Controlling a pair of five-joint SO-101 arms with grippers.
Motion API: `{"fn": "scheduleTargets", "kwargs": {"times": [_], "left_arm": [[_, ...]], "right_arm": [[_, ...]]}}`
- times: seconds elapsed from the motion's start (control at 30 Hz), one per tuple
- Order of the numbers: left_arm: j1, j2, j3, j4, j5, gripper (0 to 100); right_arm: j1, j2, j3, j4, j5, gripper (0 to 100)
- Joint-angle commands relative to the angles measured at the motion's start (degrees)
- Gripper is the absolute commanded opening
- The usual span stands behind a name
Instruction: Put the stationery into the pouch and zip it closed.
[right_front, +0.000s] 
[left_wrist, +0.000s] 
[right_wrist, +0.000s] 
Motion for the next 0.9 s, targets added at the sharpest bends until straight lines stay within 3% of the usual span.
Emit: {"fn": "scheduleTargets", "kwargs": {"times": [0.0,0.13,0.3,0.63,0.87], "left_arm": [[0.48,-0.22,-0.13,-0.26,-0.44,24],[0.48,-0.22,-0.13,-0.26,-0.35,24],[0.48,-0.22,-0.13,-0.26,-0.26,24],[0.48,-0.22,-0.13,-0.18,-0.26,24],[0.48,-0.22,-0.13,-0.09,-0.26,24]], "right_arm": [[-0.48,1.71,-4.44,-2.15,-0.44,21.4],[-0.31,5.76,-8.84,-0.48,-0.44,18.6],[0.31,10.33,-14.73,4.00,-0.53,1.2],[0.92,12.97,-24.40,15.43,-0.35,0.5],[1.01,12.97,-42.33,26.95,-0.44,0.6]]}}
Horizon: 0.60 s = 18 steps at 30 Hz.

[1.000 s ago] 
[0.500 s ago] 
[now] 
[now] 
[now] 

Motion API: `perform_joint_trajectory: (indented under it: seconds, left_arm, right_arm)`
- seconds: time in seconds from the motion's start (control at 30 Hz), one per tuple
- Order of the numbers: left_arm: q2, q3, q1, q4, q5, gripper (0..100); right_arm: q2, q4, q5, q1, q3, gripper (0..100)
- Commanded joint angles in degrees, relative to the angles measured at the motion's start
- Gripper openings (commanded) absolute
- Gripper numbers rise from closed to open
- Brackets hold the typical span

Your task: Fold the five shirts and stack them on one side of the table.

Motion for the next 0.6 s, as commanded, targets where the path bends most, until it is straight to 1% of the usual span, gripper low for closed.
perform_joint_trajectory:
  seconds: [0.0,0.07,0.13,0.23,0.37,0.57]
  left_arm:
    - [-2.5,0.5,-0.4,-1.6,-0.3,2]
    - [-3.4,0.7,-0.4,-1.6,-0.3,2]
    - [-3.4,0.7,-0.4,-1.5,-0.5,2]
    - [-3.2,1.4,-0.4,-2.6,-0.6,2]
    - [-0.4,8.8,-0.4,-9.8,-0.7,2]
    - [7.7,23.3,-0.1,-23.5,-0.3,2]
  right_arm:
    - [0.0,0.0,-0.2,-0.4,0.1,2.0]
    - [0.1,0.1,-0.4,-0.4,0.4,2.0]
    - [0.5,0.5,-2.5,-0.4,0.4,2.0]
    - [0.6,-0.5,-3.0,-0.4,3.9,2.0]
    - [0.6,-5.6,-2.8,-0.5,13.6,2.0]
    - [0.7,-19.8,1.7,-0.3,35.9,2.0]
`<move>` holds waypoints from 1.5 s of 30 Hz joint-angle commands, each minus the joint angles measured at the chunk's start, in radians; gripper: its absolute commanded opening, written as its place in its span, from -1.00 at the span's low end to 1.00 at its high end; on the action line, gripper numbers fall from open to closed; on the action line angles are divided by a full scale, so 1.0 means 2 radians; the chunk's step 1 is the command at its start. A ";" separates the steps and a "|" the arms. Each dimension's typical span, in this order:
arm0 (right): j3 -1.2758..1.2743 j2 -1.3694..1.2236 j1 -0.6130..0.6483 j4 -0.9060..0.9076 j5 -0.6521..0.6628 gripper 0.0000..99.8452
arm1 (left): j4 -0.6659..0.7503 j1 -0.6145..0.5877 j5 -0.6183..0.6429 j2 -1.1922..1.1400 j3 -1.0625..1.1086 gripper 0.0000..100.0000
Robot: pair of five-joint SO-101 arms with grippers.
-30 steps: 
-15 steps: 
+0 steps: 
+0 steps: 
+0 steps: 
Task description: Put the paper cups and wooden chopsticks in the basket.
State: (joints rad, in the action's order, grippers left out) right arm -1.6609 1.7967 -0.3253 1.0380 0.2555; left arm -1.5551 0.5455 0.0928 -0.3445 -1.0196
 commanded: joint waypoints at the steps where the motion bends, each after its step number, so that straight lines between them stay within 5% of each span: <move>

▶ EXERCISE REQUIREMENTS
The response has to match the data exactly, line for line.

▶ REPLY TO THE TASK
Controlling a pair of five-joint SO-101 arms with grippers.
Motion API: `{"fn": "scheduleTargets", "kwargs": {"times": [_], "left_arm": [[_, ...]], "right_arm": [[_, ...]]}}`
- times: seconds elapsed from the motion's start (control at 30 Hz), one per tuple
- Order of the numbers: left_arm: j1, j2, j3, j4, j5, gripper (0 to 100); right_arm: j1, j2, j3, j4, j5, gripper (0 to 100)
- Joint-angle commands relative to the angles measured at the motion's start (degrees)
- Gripper is the absolute commanded opening
- The usual span stands behind a name
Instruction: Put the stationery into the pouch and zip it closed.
[right_front, +0.000s] 
[left_wrist, +0.000s] 
[right_wrist, +0.000s] 
Motion for the next 0.9 s, targets added at the sharpest bends until straight lines stay within 3% of the usual span.
Emit: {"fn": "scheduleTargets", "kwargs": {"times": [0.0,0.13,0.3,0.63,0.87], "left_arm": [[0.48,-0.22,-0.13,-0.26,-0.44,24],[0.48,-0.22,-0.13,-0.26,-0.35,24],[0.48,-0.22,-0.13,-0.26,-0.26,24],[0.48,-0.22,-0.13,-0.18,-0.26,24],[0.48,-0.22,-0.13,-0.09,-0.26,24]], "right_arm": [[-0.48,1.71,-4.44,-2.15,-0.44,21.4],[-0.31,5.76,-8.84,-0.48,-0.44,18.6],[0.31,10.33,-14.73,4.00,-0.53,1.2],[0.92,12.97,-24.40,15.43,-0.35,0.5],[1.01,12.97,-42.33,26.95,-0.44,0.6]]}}
Horizon: 0.60 s = 18 steps at 30 Hz.

[1.000 s ago] 
[0.500 s ago] 
[now] 
[now] 
[now] 

Motion API: `perform_joint_trajectory: (indented under it: seconds, left_arm, right_arm)`
- seconds: time in seconds from the motion's start (control at 30 Hz), one per tuple
- Order of the numbers: left_arm: q2, q3, q1, q4, q5, gripper (0..100); right_arm: q2, q4, q5, q1, q3, gripper (0..100)
- Commanded joint angles in degrees, relative to the angles measured at the motion's start
- Gripper openings (commanded) absolute
- Gripper numbers rise from closed to open
- Brackets hold the typical span

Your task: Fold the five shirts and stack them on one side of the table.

Motion for the next 0.6 s, as commanded, targets where the path bends most, until it is straight to 1% of the usual span, gripper low for closed.
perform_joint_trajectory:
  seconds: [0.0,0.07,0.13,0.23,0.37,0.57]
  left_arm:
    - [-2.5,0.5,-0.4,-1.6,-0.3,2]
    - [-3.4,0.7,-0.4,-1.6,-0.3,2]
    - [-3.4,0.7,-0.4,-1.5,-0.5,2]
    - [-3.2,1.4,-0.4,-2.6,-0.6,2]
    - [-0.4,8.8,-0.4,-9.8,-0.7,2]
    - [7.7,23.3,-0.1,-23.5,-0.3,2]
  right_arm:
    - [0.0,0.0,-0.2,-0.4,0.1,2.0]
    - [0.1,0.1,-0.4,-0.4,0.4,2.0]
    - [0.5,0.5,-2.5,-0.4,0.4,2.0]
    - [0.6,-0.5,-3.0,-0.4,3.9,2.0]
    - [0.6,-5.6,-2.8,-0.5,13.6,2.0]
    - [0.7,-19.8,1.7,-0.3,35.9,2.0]
`<move>` holds waypoints from 1.5 s of 30 Hz joint-angle commands, each minus the joint angles measured at the chunk's start, in radians; gripper: its absolute commanded opening, written as its place in its span, from -1.00 at the span's low end to 1.00 at its high end; on the action line, gripper numbers fall from open to closed; on the action line angles are divided by a full scale, so 1.0 means 2 radians; the chunk's step 1 is the command at its start. A ";" separates the steps and a "|" the arms. Each dimension's typical span, in this order:
arm0 (right): j3 -1.2758..1.2743 j2 -1.3694..1.2236 j1 -0.6130..0.6483 j4 -0.9060..0.9076 j5 -0.6521..0.6628 gripper 0.0000..99.8452
arm1 (left): j4 -0.6659..0.7503 j1 -0.6145..0.5877 j5 -0.6183..0.6429 j2 -1.1922..1.1400 j3 -1.0625..1.1086 gripper 0.0000..100.0000
Robot: pair of five-joint SO-101 arms with grippers.
-30 steps: 
-15 steps: 
+0 steps: 
+0 steps: 
+0 steps: 
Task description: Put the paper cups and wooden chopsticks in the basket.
State: (joints rad, in the action's order, grippers left out) right arm -1.6609 1.7967 -0.3253 1.0380 0.2555; left arm -1.5551 0.5455 0.0928 -0.3445 -1.0196
 commanded: joint waypoints at the steps where the motion bends, each after its step number, so that straight lines between them stay within 5% of each span: <move>

The exercise is now complete.